### Required work
Write every line of the material again exactly, with no pictures in the copy.
┌─ Supplied data
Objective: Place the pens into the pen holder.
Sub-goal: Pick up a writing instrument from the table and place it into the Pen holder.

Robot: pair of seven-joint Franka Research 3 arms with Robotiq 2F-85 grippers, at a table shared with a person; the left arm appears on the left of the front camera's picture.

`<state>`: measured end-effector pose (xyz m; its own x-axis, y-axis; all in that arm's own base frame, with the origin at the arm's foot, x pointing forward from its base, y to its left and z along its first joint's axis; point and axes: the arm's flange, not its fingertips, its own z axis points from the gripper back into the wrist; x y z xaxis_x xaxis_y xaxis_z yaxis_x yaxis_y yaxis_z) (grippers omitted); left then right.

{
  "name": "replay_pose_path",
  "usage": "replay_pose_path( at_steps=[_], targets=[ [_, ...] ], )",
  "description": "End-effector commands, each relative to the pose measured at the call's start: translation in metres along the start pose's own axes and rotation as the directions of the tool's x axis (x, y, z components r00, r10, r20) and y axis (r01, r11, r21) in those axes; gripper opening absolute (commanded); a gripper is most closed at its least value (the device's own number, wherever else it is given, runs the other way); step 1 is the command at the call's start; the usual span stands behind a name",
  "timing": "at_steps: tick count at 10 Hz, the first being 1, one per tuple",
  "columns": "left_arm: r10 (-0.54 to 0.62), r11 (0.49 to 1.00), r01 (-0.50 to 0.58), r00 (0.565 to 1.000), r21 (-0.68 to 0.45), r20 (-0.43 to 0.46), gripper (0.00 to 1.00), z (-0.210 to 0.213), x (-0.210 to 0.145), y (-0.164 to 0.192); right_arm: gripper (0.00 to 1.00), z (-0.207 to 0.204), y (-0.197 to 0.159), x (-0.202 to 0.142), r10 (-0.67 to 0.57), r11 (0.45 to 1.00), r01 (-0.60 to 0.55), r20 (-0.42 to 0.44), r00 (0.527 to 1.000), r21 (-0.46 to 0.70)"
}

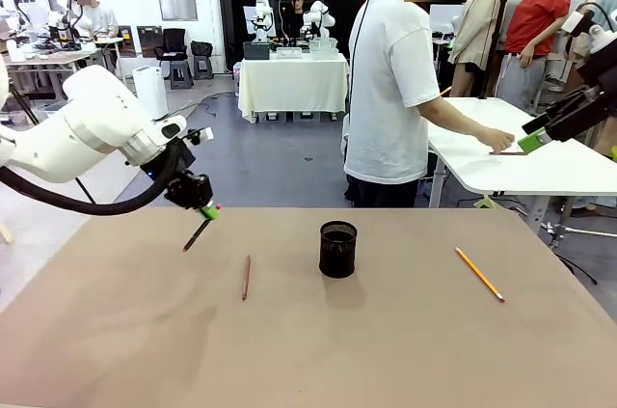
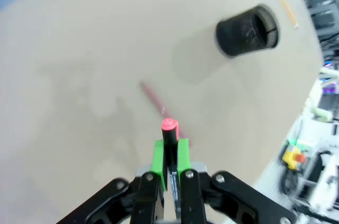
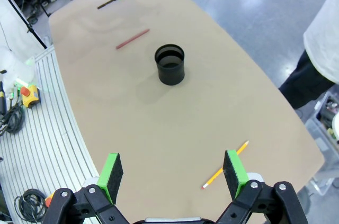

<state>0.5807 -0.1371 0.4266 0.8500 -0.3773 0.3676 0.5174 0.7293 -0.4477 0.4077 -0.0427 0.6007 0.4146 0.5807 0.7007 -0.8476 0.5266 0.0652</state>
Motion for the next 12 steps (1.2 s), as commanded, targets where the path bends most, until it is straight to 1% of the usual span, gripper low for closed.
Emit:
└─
### Solution
Objective: Place the pens into the pen holder.
Sub-goal: Pick up a writing instrument from the table and place it into the Pen holder.

Robot: pair of seven-joint Franka Research 3 arms with Robotiq 2F-85 grippers, at a table shared with a person; the left arm appears on the left of the front camera's picture.

`<state>`: measured end-effector pose (xyz m; its own x-axis, y-axis; all in that arm's own base frame, with the origin at the arm's foot, x pointing forward from its base, y to its left and z along its first joint's axis; point and axes: the arm's flange, not its fingertips, its own z axis points from the gripper back into the wrist; x y z xaxis_x xaxis_y xaxis_z yaxis_x yaxis_y yaxis_z) (grippers omitted); left then right.

{
  "name": "replay_pose_path",
  "usage": "replay_pose_path( at_steps=[_], targets=[ [_, ...] ], )",
  "description": "End-effector commands, each relative to the pose measured at the call's start: translation in metres along the start pose's own axes and rotation as the directions of the tool's x axis (x, y, z components r00, r10, r20) and y axis (r01, r11, r21) in those axes; gripper opening absolute (commanded); a gripper is most closed at its least value (the device's own number, wherever else it is given, runs the other way); step 1 is the command at the call's start; the usual span stands behind a name",
  "timing": "at_steps: tick count at 10 Hz, the first being 1, one per tuple",
  "columns": "left_arm: r10 (-0.54 to 0.62), r11 (0.49 to 1.00), r01 (-0.50 to 0.58), r00 (0.565 to 1.000), r21 (-0.68 to 0.45), r20 (-0.43 to 0.46), gripper (0.00 to 1.00), z (-0.210 to 0.213), x (-0.210 to 0.145), y (-0.164 to 0.192); right_arm: gripper (0.00 to 1.00), z (-0.207 to 0.204), y (-0.197 to 0.159), x (-0.202 to 0.142), r10 (-0.67 to 0.57), r11 (0.45 to 1.00), r01 (-0.60 to 0.55), r20 (-0.42 to 0.44), r00 (0.527 to 1.000), r21 (-0.46 to 0.70)"
}


<state>0.5807 -0.1371 0.4266 0.8500 -0.3773 0.3676 0.5174 0.7293 -0.4477 0.4077 -0.0427 0.6007 0.4146 0.5807 0.7007 -0.8476 0.5266 0.0652</state>
Motion for the next 12 steps (1.2 s), as commanded, targets where the path bends most, until it is straight to 1% of the usual span, gripper low for closed.
Emit:

Nothing else is required for this exercise.